【日曜メッセージ】 「神の国(キウィタス デイ)」

Date:2022.09.11

「わたしの国は、この世には属していない。・・・わたしは真理について証しをするために生まれ、そのためにこの世に来た。」

ヨハネによる福音書18章36、37節

 

イエス・キリストの宣教活動の第一声は「神の国が近づいた」でした。神の国の到来によって人々に喜びが訪れたのだというのが彼のメッセージの中心です。国際関係が悪化する中、イエス・キリストの言う「神の国」をとおして、私たちはどのような国を目指すべきなのか、平和を実現するためにどうしたらよいのか考えたいと思います。

神を冒涜したかどで裁判にかけられたイエス・キリストは、ローマ総督ポンテオ・ピラトに対し「わたしの国はこの世には属していない」。そして、「わたしは真理について証をするために生まれ、そのためにこの世に来た」と答えます。このところから、聖書の言う神の国は、現在の世界に見える形で存在するものではないということがわかります。聖書の別の箇所でイエス・キリストは、「神の国は、見られるかたちで来るものではない。また『見よ、ここにある』『あそこにある』などとも言えない。神の国は、実にあなたがたのただ中にあるのだ」。(ルカ福音書17章21節)と言いました。つまり、私たちが目指すべき神の国は、わたしたち一人ひとりの心のあり方によって、心のつながりによって、同じ志を抱くものたちの中に存在するものである、ということです。そして、神の国の王は、真理について証をするイエス・キリストであり、イエス・キリストこそが神の国の唯一の指導者である、このように聖書は語ります。

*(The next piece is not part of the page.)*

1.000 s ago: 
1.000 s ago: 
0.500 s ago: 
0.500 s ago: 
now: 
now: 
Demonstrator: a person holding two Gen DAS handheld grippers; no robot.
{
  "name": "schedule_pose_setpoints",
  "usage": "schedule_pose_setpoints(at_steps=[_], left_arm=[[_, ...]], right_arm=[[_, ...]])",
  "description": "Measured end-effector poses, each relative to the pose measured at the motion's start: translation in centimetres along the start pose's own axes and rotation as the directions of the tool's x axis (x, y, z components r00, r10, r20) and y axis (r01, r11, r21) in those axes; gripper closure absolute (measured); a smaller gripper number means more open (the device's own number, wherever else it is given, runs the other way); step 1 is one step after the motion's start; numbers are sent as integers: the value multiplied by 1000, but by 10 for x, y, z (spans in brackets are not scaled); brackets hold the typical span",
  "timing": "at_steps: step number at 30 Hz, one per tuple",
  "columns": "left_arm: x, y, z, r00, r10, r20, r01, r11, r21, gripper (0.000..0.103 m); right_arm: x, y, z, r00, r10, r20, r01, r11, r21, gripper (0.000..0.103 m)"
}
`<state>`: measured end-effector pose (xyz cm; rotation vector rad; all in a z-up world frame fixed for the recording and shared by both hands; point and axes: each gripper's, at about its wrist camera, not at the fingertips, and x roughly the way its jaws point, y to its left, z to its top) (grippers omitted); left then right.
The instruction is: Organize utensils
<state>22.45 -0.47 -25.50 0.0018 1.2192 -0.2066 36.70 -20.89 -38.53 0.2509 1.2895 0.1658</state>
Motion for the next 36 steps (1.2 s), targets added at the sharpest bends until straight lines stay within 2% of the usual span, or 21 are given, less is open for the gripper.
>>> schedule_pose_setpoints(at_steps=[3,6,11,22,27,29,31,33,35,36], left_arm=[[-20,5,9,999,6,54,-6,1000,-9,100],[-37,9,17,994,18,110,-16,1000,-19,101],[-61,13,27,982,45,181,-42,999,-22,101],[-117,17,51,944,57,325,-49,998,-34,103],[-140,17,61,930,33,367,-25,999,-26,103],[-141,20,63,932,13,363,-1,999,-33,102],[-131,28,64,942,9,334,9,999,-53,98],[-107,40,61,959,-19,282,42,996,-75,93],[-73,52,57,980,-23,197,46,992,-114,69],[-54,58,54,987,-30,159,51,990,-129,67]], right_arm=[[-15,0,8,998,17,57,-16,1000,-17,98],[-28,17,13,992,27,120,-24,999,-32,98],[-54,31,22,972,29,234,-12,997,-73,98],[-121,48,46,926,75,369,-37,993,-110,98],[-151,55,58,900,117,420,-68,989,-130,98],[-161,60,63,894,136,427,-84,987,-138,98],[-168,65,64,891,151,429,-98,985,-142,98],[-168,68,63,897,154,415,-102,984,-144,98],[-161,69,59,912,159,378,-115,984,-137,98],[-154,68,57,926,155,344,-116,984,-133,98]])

神の国とは、イエス・キリストに倣う生き方をする人たちによって実現されるものです。「剣を取るものは皆剣で滅びる」イエス・キリストはこう言いました。武力に対して武力で、暴力に対して暴力で応じるものたちではなく、愛なる神を信じ、その戒めである、自分を愛するように隣人を愛しなさい、これを実践するものたちによって神の国は建設されていくのです。三愛主義に立って、様々なところで本当の聖書が語る「神の国」の建設のために前進していきましょう。